TRY IT:
Would you please print the data a second time, exactly as it stands?

SUPPLIED ENTRIES:
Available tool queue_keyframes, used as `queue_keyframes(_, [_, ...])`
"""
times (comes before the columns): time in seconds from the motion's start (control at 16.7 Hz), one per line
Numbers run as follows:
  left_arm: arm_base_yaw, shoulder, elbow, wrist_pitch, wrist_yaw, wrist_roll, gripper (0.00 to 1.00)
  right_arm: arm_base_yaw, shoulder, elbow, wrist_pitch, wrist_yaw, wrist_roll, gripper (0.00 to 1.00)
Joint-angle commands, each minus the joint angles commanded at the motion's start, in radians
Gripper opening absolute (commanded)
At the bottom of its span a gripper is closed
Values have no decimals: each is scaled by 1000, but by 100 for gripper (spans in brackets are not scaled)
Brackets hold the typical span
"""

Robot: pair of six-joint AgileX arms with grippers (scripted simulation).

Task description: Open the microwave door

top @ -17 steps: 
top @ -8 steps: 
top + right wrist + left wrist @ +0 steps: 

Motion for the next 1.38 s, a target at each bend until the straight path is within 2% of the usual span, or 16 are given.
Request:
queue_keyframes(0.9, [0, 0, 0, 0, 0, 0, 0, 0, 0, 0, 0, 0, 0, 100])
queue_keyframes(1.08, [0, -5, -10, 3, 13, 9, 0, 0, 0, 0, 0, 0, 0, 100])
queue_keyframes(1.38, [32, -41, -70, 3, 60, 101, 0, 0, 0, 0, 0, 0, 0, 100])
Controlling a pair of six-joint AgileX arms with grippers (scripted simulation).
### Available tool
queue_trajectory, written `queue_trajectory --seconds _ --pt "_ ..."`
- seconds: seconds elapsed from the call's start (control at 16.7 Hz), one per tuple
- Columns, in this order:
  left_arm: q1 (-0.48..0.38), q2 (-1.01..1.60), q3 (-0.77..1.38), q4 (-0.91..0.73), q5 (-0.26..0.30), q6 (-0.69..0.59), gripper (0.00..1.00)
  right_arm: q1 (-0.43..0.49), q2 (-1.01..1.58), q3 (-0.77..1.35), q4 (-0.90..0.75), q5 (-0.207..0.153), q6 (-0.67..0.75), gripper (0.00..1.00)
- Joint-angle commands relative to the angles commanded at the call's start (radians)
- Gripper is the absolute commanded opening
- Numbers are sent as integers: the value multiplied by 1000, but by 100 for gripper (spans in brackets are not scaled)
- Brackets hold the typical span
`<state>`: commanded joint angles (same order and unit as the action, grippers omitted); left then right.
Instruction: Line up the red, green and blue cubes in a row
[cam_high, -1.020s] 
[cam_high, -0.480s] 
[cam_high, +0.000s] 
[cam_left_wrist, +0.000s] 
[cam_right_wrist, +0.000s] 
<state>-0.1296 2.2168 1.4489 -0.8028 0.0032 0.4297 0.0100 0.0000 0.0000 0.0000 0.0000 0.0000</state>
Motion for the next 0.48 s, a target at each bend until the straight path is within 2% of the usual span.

EXERCISE OUTPUT:
Available tool queue_keyframes, used as `queue_keyframes(_, [_, ...])`
"""
times (comes before the columns): time in seconds from the motion's start (control at 16.7 Hz), one per line
Numbers run as follows:
  left_arm: arm_base_yaw, shoulder, elbow, wrist_pitch, wrist_yaw, wrist_roll, gripper (0.00 to 1.00)
  right_arm: arm_base_yaw, shoulder, elbow, wrist_pitch, wrist_yaw, wrist_roll, gripper (0.00 to 1.00)
Joint-angle commands, each minus the joint angles commanded at the motion's start, in radians
Gripper opening absolute (commanded)
At the bottom of its span a gripper is closed
Values have no decimals: each is scaled by 1000, but by 100 for gripper (spans in brackets are not scaled)
Brackets hold the typical span
"""

Robot: pair of six-joint AgileX arms with grippers (scripted simulation).

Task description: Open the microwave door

top @ -17 steps: 
top @ -8 steps: 
top + right wrist + left wrist @ +0 steps: 

Motion for the next 1.38 s, a target at each bend until the straight path is within 2% of the usual span, or 16 are given.
Request:
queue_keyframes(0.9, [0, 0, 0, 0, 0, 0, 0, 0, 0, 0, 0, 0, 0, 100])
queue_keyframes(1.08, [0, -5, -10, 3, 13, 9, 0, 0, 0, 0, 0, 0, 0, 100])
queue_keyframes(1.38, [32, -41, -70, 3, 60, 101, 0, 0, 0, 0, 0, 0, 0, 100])
Controlling a pair of six-joint AgileX arms with grippers (scripted simulation).
### Available tool
queue_trajectory, written `queue_trajectory --seconds _ --pt "_ ..."`
- seconds: seconds elapsed from the call's start (control at 16.7 Hz), one per tuple
- Columns, in this order:
  left_arm: q1 (-0.48..0.38), q2 (-1.01..1.60), q3 (-0.77..1.38), q4 (-0.91..0.73), q5 (-0.26..0.30), q6 (-0.69..0.59), gripper (0.00..1.00)
  right_arm: q1 (-0.43..0.49), q2 (-1.01..1.58), q3 (-0.77..1.35), q4 (-0.90..0.75), q5 (-0.207..0.153), q6 (-0.67..0.75), gripper (0.00..1.00)
- Joint-angle commands relative to the angles commanded at the call's start (radians)
- Gripper is the absolute commanded opening
- Numbers are sent as integers: the value multiplied by 1000, but by 100 for gripper (spans in brackets are not scaled)
- Brackets hold the typical span
`<state>`: commanded joint angles (same order and unit as the action, grippers omitted); left then right.
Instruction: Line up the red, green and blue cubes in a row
[cam_high, -1.020s] 
[cam_high, -0.480s] 
[cam_high, +0.000s] 
[cam_left_wrist, +0.000s] 
[cam_right_wrist, +0.000s] 
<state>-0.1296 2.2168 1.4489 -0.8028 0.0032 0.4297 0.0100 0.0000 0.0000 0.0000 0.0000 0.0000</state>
Motion for the next 0.48 s, a target at each bend until the straight path is within 2% of the usual span.

No more work is needed on this answer.